Meta-Stable Failure: When Your System Is Up But Completely Down

There's a failure mode that will ruin your week. Not because it's loud, it won't be. Your services stay up. Metrics look mostly reasonable. Alerts don't fire immediately. And yet your system is producing no useful output. Users are getting errors. Revenue is going to zero. And your dashboards are telling you everything is fine.

This is a meta-stable failure. It's the failure mode that keeps distributed systems engineers up at night precisely because it doesn't look like a failure.

This is first time i heard the term "meta-stable failure.", it spark curiosity in me and dig down deeper.

Up, But Down

The formal definition, from a 2021 HotOS paper co-authored by engineers at AWS, Meta, and others: "Metastable failures occur in open systems with an uncontrolled source of load where a trigger causes the system to enter a bad state that persists even when the trigger is removed."

Read that last clause again. Even when the trigger is removed.

This is what separates meta-stable failures from ordinary outages. In a normal incident, you find the cause, fix it, and the system recovers. In a meta-stable failure, you fix the cause and the system stays broken. The failure has become self-sustaining. You're not fighting the original trigger anymore, you're fighting the system's own behavior.

The Sustaining Loop

To understand why, you need to understand what's actually happening mechanically.

Imagine a backend service under normal load. A routine deployment causes a brief latency spike. Clients, following best practices, retry their failed requests. But those retries arrive while the service is already struggling, which increases load further. The higher load causes more failures. More failures cause more retries. More retries cause more load.

The original trigger, the deployment, is long gone. The latency spike from the deploy resolved in 30 seconds. But the feedback loop it kicked off is still running, hours later, at full intensity. Your service is extremely busy processing retries for requests it will never successfully complete. It has high throughput. It has near-zero goodput, useful work delivered to users.

The system is "up." In a meaningful sense, it's completely down.

Why Good Engineering Made It Worse

Here's the uncomfortable part. Every mechanism in that loop was put there deliberately, by thoughtful engineers, for good reasons.

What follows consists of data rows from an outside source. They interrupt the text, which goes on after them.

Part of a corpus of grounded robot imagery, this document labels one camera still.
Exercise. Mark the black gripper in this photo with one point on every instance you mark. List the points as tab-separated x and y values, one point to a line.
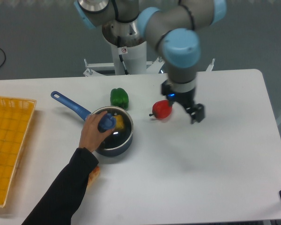
197	114

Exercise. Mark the glass lid blue knob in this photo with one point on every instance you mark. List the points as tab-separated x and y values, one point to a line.
122	136

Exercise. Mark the black sleeved forearm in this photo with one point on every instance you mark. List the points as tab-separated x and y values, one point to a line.
66	193

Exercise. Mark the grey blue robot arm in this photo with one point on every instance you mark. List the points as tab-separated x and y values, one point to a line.
128	10

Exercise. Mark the person's bare hand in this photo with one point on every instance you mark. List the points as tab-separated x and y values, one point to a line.
91	138

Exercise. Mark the red toy bell pepper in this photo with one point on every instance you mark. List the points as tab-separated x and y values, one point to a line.
161	109

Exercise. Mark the green toy bell pepper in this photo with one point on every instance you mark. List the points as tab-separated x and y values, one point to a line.
119	98

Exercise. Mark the yellow toy bell pepper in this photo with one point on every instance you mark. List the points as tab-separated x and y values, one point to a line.
120	125

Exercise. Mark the toy bread loaf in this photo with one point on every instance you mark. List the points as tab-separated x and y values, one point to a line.
93	176

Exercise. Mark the yellow woven basket tray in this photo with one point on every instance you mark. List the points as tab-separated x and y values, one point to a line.
15	118

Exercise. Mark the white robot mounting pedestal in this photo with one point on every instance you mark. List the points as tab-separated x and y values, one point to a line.
173	38

Retries exist because transient failures are real. Networks drop packets. A request that fails once often succeeds on the second attempt. Without retries, users see errors from hiccups that the system would have handled fine with one more chance.

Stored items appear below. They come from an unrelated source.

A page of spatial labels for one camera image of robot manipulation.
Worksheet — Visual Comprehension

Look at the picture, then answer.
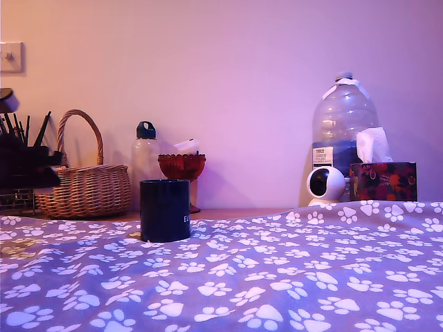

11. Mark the clear bottle with dark cap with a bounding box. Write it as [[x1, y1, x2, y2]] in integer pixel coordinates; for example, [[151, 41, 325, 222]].
[[132, 120, 163, 212]]

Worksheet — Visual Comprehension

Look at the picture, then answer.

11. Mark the dark blue mug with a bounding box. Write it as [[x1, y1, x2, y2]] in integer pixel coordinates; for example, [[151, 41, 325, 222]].
[[139, 179, 192, 244]]

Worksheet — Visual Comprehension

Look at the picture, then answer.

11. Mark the red glass goblet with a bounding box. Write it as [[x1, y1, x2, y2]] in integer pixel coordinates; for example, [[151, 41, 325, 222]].
[[157, 153, 207, 214]]

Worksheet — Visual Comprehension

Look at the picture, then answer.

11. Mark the white paper in goblet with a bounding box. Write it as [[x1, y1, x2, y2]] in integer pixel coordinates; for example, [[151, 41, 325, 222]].
[[173, 138, 201, 156]]

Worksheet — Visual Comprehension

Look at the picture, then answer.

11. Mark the blue paw print cloth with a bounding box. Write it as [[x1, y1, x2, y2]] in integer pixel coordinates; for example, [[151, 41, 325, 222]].
[[0, 200, 443, 332]]

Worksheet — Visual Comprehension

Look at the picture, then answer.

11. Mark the large clear water bottle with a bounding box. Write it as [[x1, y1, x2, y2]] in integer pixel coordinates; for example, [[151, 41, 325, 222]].
[[311, 71, 379, 205]]

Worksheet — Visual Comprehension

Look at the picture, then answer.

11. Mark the white tissue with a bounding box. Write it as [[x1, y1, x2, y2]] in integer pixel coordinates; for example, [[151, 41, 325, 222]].
[[355, 127, 395, 165]]

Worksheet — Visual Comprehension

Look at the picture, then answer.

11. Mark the dark floral tissue box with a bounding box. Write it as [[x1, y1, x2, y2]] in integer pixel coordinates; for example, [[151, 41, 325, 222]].
[[349, 161, 418, 203]]

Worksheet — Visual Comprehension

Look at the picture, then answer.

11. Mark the wicker basket with handle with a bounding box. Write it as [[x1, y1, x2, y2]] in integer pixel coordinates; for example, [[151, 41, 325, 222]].
[[35, 109, 133, 219]]

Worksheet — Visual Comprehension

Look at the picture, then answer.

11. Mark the wall light switch plate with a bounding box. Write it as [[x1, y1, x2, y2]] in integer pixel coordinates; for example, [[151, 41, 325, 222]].
[[0, 41, 26, 74]]

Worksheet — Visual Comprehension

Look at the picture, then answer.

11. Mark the small white round camera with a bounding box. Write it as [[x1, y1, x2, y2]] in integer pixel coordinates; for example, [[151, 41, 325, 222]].
[[305, 167, 352, 208]]

Timeouts exist because hanging requests are worse than failed ones. A request that waits forever holds resources, threads, connections, memory, that block other requests. Timeouts free those resources so the system can keep serving other traffic.

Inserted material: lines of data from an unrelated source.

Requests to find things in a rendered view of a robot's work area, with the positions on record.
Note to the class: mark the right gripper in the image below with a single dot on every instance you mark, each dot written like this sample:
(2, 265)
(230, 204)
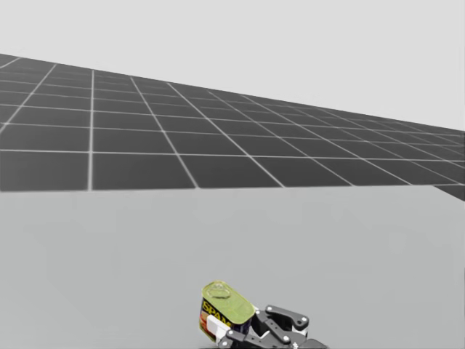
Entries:
(307, 344)

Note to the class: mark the green and blue rectangular can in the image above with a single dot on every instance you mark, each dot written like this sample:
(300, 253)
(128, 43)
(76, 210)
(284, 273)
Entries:
(227, 301)

Backoff is supposed to prevent retry storms, and in mild overload scenarios it works well. But in deep overload, even exponential backoff with jitter doesn't reduce enough load to allow recovery. The system is so far from its recovery threshold that even well-behaved clients can't get it there.

Each of these was the right decision in isolation. The meta-stable failure emerges from their interaction under specific conditions.

The Trigger Is Not The Problem

This is the key insight that changes how you think about these failures, and the one that gets buried when teams do post-mortems.

A meta-stable failure has two distinct phases: a trigger that pushes the system into the bad state, and a sustaining mechanism that keeps it there. Engineers almost always focus their post-mortem on the trigger, the deployment, the traffic spike, the upstream timeout. They fix it and declare the incident closed.

But the trigger is almost incidental. A different trigger, a thundering herd, a cache invalidation, a brief network partition, would have caused exactly the same outcome. The system has a stability property that makes it vulnerable: under certain load conditions, a feedback loop can lock it into a degraded state it cannot escape from on its own.

Fix the trigger and you've prevented this incident. Fix the sustaining mechanism and you've changed the system's fundamental failure behavior.

Four Places Sustaining Loops Hide

The HotOS paper identifies common sources. These aren't exotic, they're patterns you've almost certainly shipped.

Retry logic without load shedding. Retries increase load during overload. If your service doesn't have a mechanism to start rejecting work, actively, deliberately, with a 503, it has no way to reduce its own load. The retry traffic fills every available slot. The only escape is an operator manually cutting traffic.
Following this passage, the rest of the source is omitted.